Decision-support tools such as data mining applications are complex solutions designed to address important business issues. Last week in part I, I looked at some of the issues in development that can contribute to these systems being hard to use. In Part II, I address how to evaluate and correct usability problems before products or solutions are released.

User centered design (UCD): An effective design philosophy:

As the term suggests, the underlying philosophy behind UCD is the notion of the user as central to the design process. UCD can also extend beyond the design phase through the duration of the user's interaction with the product after release or purchase. The philosophy is to make the design/system fit the user, as opposed to expecting the user to adapt themselves to the design.

In addition to the principle of a consistent and early focus on the needs of the end-user, UCD involves 2 other general principles. One is an emphasis on explicit ways to gather behavioral measures that indicate ease of learning and ease of use. These might be "time to completion" or "number of time 'Help' is requested." The other principle is the use of a highly iterative process of design, modification and testing. This involves a willingness to re-design and shape the product both during the early phases and throughout the design process. UCD is a concern with usability that pervades the entire process, rather than merely an afterthought late in the development cycle. If the only opportunity for changes and revisions occur late in the development cycle, then changes tend to be minimal and cosmetic rather than fundamentally contributing to a better and more usable product.

Implementing UCD throughout the development cycle involves a variety of techniques briefly described here. (More details can be found in Norman & Draper's, "User Centered System Design: New Perspectives on Human-Computer Interaction", and several of the research papers of John Gould). The order in which these techniques are presented correspond to the stages of development prior to a product's official release.

Participatory design:

UCD suggests putting one or more representative end-users on the design team itself. For decision support or data-mining software, this would mean putting a trained statistical analyst on the design team or an business executive if he/she were the intended end-user. The former is fairly typical today because many of the same people developing new algorithms and analytical techniques are also involved in developing data mining software. But as some end-users are expected to be the managerial decision-makers, it would be important to involve them on the design team as much as is feasibly possible.

Focus group research:

It's important that the concepts and ideas put forth by the representative end-user on the design team be evaluated by a peer end-user group, and the use of focus groups to collect detailed feedback is used for this purpose. Less detailed feedback but from a larger sample can be gathered through use of surveys. Note that in terms of software development, no code need be written yet as concepts and diagrams are what are discussed and evaluated. Programming and evaluating a prototype occurs in the next stage.

Design walk-through:

This occurs once there is an early prototype available to be explored. Sample tasks or scenarios are presented, and the end-user's progress and steps to complete the task(s), and their concerns are recorded and evaluated. These may involve business case scenarios, sample analysis of available data, and other tasks that users walk through.

Expert evaluation:

This is a formal review of the product by a usability or human factors expert who has not been involved in the project prior to this point. The purpose is to evaluate the system in terms of general usability principles, and adherence with accepted and common norms established in literature or research. It is similar to a usability audit, in which the product's design is compared to a checklist of standards for usability criteria established in the literature and/or the organization.

Usability testing:

This involves techniques to collect data while observing representative endusers doing a variety of representative tasks. These tests can be formally designed experiments to test specific hypotheses, or a less formal approach of structured but open-ended observations of users. The goal is to expose usability deficiencies (e.g. difficulties users may have in trying to run a particular analyses, or generating certain types of analytical reports) and refine the product further before official release.

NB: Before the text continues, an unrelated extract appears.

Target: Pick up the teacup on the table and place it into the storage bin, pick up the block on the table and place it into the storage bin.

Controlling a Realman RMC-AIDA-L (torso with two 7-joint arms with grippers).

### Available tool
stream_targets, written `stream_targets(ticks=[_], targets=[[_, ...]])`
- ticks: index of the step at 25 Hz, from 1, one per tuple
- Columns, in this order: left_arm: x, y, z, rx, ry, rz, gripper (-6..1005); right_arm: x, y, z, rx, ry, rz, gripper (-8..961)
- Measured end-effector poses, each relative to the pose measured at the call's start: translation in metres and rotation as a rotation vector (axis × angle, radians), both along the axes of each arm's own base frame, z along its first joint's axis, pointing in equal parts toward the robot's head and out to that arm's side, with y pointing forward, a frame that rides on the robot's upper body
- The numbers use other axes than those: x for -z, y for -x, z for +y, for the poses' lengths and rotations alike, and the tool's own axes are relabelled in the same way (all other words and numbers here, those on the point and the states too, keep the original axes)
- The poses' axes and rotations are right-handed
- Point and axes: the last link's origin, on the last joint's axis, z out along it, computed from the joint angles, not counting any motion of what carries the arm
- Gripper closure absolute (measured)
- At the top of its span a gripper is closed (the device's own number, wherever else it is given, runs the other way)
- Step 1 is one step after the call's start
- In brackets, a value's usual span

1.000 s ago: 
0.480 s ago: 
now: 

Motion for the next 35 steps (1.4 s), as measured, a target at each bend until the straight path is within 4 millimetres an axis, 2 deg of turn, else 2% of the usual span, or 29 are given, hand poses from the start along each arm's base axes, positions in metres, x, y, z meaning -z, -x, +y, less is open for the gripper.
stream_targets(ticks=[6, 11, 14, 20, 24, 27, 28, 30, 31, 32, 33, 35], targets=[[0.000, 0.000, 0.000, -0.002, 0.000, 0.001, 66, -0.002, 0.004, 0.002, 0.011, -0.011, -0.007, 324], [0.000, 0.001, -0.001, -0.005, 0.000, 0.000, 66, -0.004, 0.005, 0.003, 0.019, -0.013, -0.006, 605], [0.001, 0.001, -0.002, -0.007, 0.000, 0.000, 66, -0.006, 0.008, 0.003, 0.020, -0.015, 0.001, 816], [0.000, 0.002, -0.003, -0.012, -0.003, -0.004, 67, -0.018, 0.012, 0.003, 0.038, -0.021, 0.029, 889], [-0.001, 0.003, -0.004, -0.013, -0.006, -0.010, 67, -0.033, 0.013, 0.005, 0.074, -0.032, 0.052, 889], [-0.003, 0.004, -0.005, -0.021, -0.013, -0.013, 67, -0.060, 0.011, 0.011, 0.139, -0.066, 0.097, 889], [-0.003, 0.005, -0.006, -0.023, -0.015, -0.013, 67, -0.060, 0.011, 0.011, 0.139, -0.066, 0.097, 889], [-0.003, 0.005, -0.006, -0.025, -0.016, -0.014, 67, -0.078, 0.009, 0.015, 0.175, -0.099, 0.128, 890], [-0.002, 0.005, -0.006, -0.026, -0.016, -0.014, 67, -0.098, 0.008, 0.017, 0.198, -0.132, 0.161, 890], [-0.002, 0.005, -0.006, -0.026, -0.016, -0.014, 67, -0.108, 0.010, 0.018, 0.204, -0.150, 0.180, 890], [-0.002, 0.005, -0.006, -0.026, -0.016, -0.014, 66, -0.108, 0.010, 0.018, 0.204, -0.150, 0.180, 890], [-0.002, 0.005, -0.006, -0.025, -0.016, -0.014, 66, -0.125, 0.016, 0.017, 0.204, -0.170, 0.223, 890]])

Each of the above techniques are used at the various points of the design process prior to official release of the product/tool. And even after the product is released it is still important to collect feedback and further refine the product for subsequent versions. Careful analysis of results of each technique, and the process of iterative design will contribute to a usable and useful product for the intended end-users. In the data mining arena the consequences will be better decision-support tools and better decision-making.


Ed Colet is the Acting Director of Research at Virtual Gold Inc., responsible for developing analytical methods for data mining and for investigating human factors and usability issues of business intelligence systems. At present, he is in the final stage of completing a doctoral dissertation in the Cognition and Perception program at New York University's Department of Psychology. Ed has also worked for IBM Research at the T.J. Watson Research Center. At IBM, Ed was a member of the group that developed Advanced Scout, the data mining application for NBA teams. His research interests focus on statistical methods and human factors.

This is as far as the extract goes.